November 22, 2011 by David K. Sutton
You Aren’t Doing Enough To Secure Your Accounts
That statement is probably true when it comes to everyone. There’s always more that you could do to secure your online bank accounts and other online accounts with sensitive information. At a minimum you should never use the same password for multiple accounts. If you do use the same password for multiple accounts they better be accounts that don’t contain any sensitive information. Using the same password for a bank account and – for example – your email account is a really bad idea.
In addition to using unique passwords you should also be using secure passwords that have no easily identifiable meaning to a potential hacker. Here is my advice for creating a secure password that is easy to remember.
Never use words, phone numbers or anything else that could be identified or is otherwise meaningful. Try to think up a pattern that only you know. It could be the first 3 letters (or less if any words are shorter) of each word of a song title or song lyric. So for example the following lyric “I was a Superman but looks are deceiving” turns into “iwasasupbutlooaredec”. While it doesn’t use numbers or symbols it’s still a very secure password because it means absolutely nothing and is 20 characters long. The longer a password the more time it would take to crack via brute force. In this example only you know which lyric or song title you chose and only you know how many characters of each word you used. Even though this password example is 20 characters long it’s very easy to recall as you type.
You can change it up by adding numbers in between each of the truncated words. It could be as simple as counting from 1 to x where x is the number of words. With this revised scheme the above password turns into: “i1was2a3sup4but5loo6are7dec8”. This new password is 28 characters long and is very secure. This one takes a little bit more time to process in your brain as you type but it’s still easy to recall.
You don’t need to use a song title or lyric as long as this one to make a secure password but I recommend that your password is at least 10 characters long. You also can use other phrases or quotes or you can come up with you own easy to remember scheme.
Right about now you may be thinking that this is great but do I have to do this for every account? The short answer is yes. If the idea of doing this for every account is daunting you might want to consider using a password manager. The basic idea of any password manager is that you only need to remember one password to gain access to the password manager – so you better make this one password really secure! The password manager is responsible for maintaining the usernames and passwords for all of your accounts. This can be automated – the password manager controls the whole process and automates the login – or it can be manual – you look up your username and password in a secure list – or it can be both.

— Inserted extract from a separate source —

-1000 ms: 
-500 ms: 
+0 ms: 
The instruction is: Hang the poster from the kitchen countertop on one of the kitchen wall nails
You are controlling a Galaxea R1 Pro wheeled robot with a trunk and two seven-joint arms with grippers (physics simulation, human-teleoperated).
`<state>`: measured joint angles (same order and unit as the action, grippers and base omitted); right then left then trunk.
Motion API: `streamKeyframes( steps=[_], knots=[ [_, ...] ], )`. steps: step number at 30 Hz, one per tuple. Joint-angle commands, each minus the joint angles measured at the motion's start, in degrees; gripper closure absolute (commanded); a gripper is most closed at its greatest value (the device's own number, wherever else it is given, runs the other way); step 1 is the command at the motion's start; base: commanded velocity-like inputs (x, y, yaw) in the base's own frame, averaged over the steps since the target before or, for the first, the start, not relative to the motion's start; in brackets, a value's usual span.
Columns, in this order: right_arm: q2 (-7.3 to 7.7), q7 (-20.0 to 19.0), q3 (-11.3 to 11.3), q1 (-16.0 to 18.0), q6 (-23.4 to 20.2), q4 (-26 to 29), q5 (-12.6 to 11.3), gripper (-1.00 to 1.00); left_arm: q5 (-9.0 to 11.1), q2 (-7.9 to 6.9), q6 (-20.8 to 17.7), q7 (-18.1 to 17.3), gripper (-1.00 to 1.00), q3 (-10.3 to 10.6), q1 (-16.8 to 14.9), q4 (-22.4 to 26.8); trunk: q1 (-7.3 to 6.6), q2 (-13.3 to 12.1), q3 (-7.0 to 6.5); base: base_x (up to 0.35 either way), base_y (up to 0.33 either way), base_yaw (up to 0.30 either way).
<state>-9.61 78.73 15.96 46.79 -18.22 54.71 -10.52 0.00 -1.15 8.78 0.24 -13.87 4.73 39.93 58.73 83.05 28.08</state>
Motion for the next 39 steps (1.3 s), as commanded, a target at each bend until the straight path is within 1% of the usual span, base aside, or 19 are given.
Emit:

The password manager I use is called LastPass. It can be an automated password manager that fills in your login crendentials as you visit online accounts. It can maintain a manual list of account usernames and passwords. Or it can do both. In addition to storing usernames and passwords you can also use “secure notes” to maintain other information securely. This is all accessible through the LastPass website or via the LastPass browser plugin for Internet Explorer, Chrome, Firefox, etc. Did I mention LastPass is free? If all you need is their browser plugin – which can be installed on as many computers as you want – or access to their website then the LastPass service is free. If you also would like to use their app for iPhone, iPad, Android, etc. then you can upgrade to Premium for a small fee of $12 yearly, which I think is worth it.
Whatever password manager you choose to use, or if you just plan to remember all of your passwords – good luck! – you definitely should consider making all of your passwords more secure and make them all unique! If you find you have dozens – even hundreds – of accounts like I do you might want to try out a password manager like LastPass. Just for the record, I have no connection to LastPass. I’m just a satisfied customer.